Oxidative deamination is an oxidation reaction, which occurs under aerobic conditions in most tissues, and occurs largely on glutamic acid residues since glutamic acid is the end product of many transamination reactions. Oxidative deamination is also known to cause the loss of the amino groups of lysine and has been identified in oxidized proteins.
While enzymatic forms of this reaction are important in maintaining nitrogen balance, oxidative deamination can also occur as an enzymatic reaction, where the deamination of lysine can be catalyzed by the enzyme lysine oxidase. Oxidative deamination is also the first step in the breakdown of norleucine and structurally related non-standard amino acids such as norvaline, beta-methylnorleucine, and homoisoleucine.
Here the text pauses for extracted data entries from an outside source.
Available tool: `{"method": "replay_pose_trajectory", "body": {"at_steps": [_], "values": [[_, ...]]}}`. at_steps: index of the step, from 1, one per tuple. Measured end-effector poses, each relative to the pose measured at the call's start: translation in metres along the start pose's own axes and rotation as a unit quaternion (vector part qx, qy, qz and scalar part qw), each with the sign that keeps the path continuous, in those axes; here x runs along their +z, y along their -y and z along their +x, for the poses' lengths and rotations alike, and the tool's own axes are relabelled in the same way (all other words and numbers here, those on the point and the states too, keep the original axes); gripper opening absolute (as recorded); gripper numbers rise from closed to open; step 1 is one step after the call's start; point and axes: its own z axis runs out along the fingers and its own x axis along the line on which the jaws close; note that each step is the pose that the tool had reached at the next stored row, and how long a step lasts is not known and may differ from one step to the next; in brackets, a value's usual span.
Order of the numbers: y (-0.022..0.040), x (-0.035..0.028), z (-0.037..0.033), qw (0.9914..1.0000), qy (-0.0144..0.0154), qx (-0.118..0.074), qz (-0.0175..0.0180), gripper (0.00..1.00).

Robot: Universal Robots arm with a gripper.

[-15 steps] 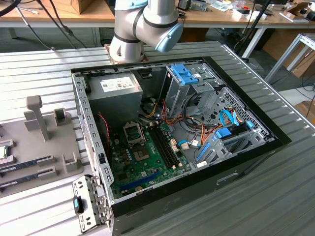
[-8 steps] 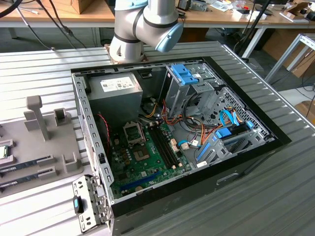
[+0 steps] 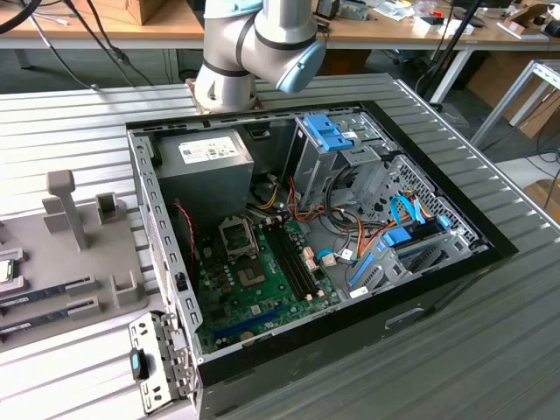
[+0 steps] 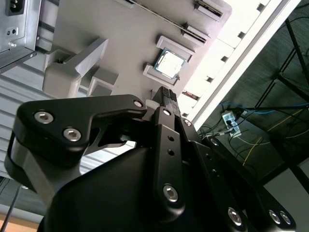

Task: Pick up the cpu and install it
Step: 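Reach for the cpu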

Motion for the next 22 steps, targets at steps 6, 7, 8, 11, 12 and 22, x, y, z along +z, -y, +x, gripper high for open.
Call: {"method": "replay_pose_trajectory", "body": {"at_steps": [6, 7, 8, 11, 12, 22], "values": [[0.0002, 0.0025, 0.0001, 1.00000, 0.0000, 0.000, 0.0000, 0.11], [0.0002, 0.0027, 0.0001, 1.00000, 0.0000, 0.000, 0.0000, 0.11], [0.0003, 0.0029, 0.0001, 1.00000, 0.0000, 0.000, 0.0000, 0.11], [0.0004, 0.0038, 0.0001, 1.00000, 0.0001, 0.000, 0.0001, 0.11], [0.0004, 0.0041, 0.0001, 1.00000, 0.0001, 0.000, 0.0000, 0.11], [0.0006, 0.0054, 0.0001, 0.99999, -0.0044, 0.000, 0.0003, 0.11]]}}
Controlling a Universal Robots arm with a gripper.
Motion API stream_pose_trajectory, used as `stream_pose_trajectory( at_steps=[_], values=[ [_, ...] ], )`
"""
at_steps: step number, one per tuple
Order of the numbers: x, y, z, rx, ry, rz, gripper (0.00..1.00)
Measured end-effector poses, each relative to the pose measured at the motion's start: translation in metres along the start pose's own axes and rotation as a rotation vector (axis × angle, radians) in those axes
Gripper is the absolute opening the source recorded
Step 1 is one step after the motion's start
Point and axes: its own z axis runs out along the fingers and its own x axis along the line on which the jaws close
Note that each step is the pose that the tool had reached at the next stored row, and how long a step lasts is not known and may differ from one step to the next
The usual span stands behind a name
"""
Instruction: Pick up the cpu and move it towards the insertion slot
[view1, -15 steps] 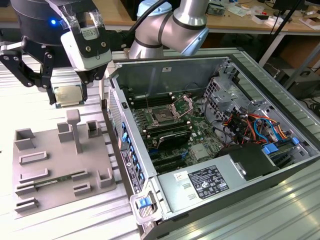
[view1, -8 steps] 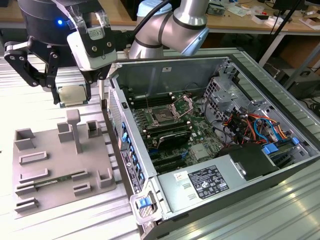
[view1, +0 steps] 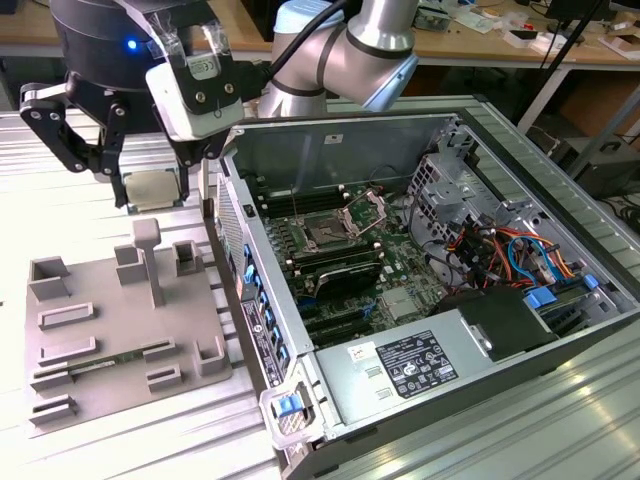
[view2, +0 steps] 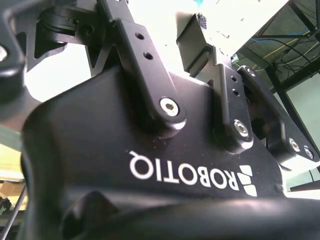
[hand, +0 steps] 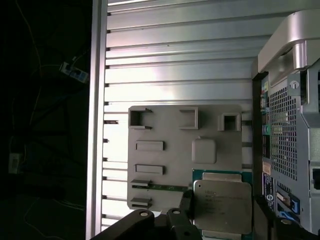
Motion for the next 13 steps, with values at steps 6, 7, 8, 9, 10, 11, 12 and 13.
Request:
stream_pose_trajectory(
  at_steps=[6, 7, 8, 9, 10, 11, 12, 13],
  values=[
    [-0.0036, -0.0001, 0.0, 0.0, 0.0, 0.0, 0.55],
    [-0.0041, -0.0001, 0.0, 0.0, 0.0, 0.0, 0.55],
    [-0.0046, -0.0001, 0.0, 0.0001, 0.0001, 0.0, 0.55],
    [-0.0051, -0.0001, 0.0, 0.0, 0.0, 0.0, 0.55],
    [-0.0056, -0.0001, 0.0, 0.0, 0.0, 0.0, 0.55],
    [-0.0063, -0.0001, 0.0, 0.0001, 0.0, 0.0, 0.55],
    [-0.0068, -0.0001, 0.0, 0.0, 0.0, 0.0, 0.55],
    [-0.0073, -0.0002, 0.0, 0.0, 0.0, 0.0, 0.55]
  ],
)
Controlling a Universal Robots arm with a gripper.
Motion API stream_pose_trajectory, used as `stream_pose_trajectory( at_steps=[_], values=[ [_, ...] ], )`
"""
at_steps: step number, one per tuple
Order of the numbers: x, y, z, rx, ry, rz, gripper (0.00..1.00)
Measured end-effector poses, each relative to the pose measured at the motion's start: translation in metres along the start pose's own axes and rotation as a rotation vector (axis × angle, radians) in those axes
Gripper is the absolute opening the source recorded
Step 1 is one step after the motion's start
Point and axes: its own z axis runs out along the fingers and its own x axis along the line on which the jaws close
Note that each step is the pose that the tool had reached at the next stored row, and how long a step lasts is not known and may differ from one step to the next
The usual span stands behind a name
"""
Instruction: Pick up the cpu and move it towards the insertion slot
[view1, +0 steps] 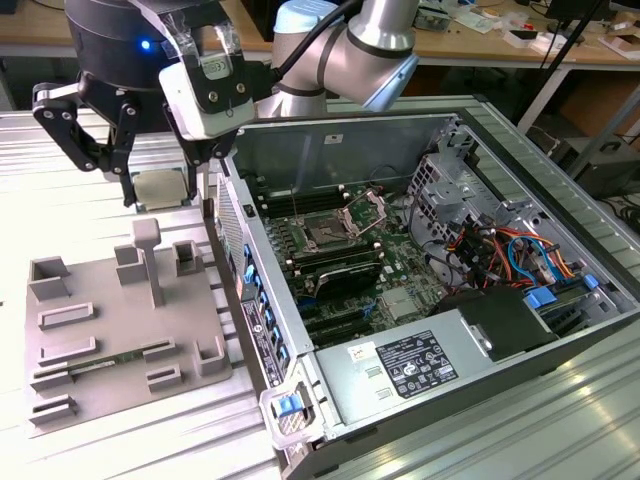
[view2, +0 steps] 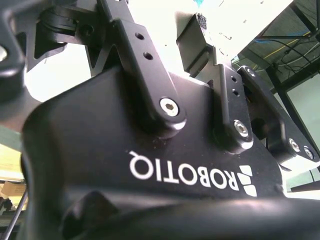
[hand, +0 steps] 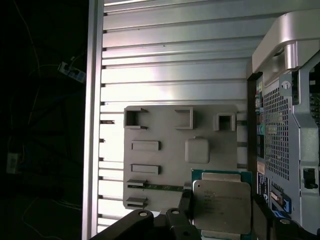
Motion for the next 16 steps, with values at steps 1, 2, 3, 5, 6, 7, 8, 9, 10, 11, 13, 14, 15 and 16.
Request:
stream_pose_trajectory(
  at_steps=[1, 2, 3, 5, 6, 7, 8, 9, 10, 11, 13, 14, 15, 16],
  values=[
    [-0.0005, 0.0, 0.0, 0.0001, 0.0, 0.0, 0.55],
    [-0.0013, 0.0, 0.0, 0.0, 0.0, 0.0, 0.55],
    [-0.0018, 0.0, 0.0, 0.0, 0.0, 0.0, 0.55],
    [-0.0031, -0.0001, 0.0, 0.0001, 0.0, 0.0, 0.55],
    [-0.0043, -0.0001, 0.0, 0.0, 0.0, 0.0, 0.55],
    [-0.005, -0.0001, 0.0, 0.0001, 0.0001, 0.0, 0.55],
    [-0.0058, -0.0001, 0.0, 0.0001, 0.0, 0.0, 0.55],
    [-0.0073, -0.0001, 0.0001, 0.0, -0.0001, 0.0, 0.55],
    [-0.0084, -0.0002, 0.0001, 0.0, -0.0001, 0.0, 0.55],
    [-0.0092, -0.0002, 0.0001, 0.0, 0.0, 0.0, 0.55],
    [-0.0107, -0.0002, 0.0001, 0.0, 0.0, 0.0, 0.55],
    [-0.0114, -0.0002, 0.0001, 0.0, 0.0, 0.0, 0.55],
    [-0.0122, -0.0002, 0.0001, 0.0, 0.0, 0.0, 0.55],
    [-0.013, -0.0003, 0.0001, 0.0, 0.0, 0.0, 0.55]
  ],
)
For example, oxidative deamination of norleucine would yield ketocaproic acid and ammonia.
Akagawa et al., used model reactions of benzylamine to elucidate oxidative deamination by glycoxidation.
The oxidative reaction was inhibited by EDTA, catalase, and dimethyl sulfoxide,
suggesting the participation of reactive oxygen species in this process. They proposed a
Strecker-type reaction and reactive oxygen species-mediated oxidation during
glycoxidation as a mechanism for oxidative deamination.
When the enzyme lysyl oxidase crosslinks collagen, for example, hydrogen peroxide is released. However, enzymatic deamination reactions involving oxidases may be attenuated by endogenous protective mechanisms.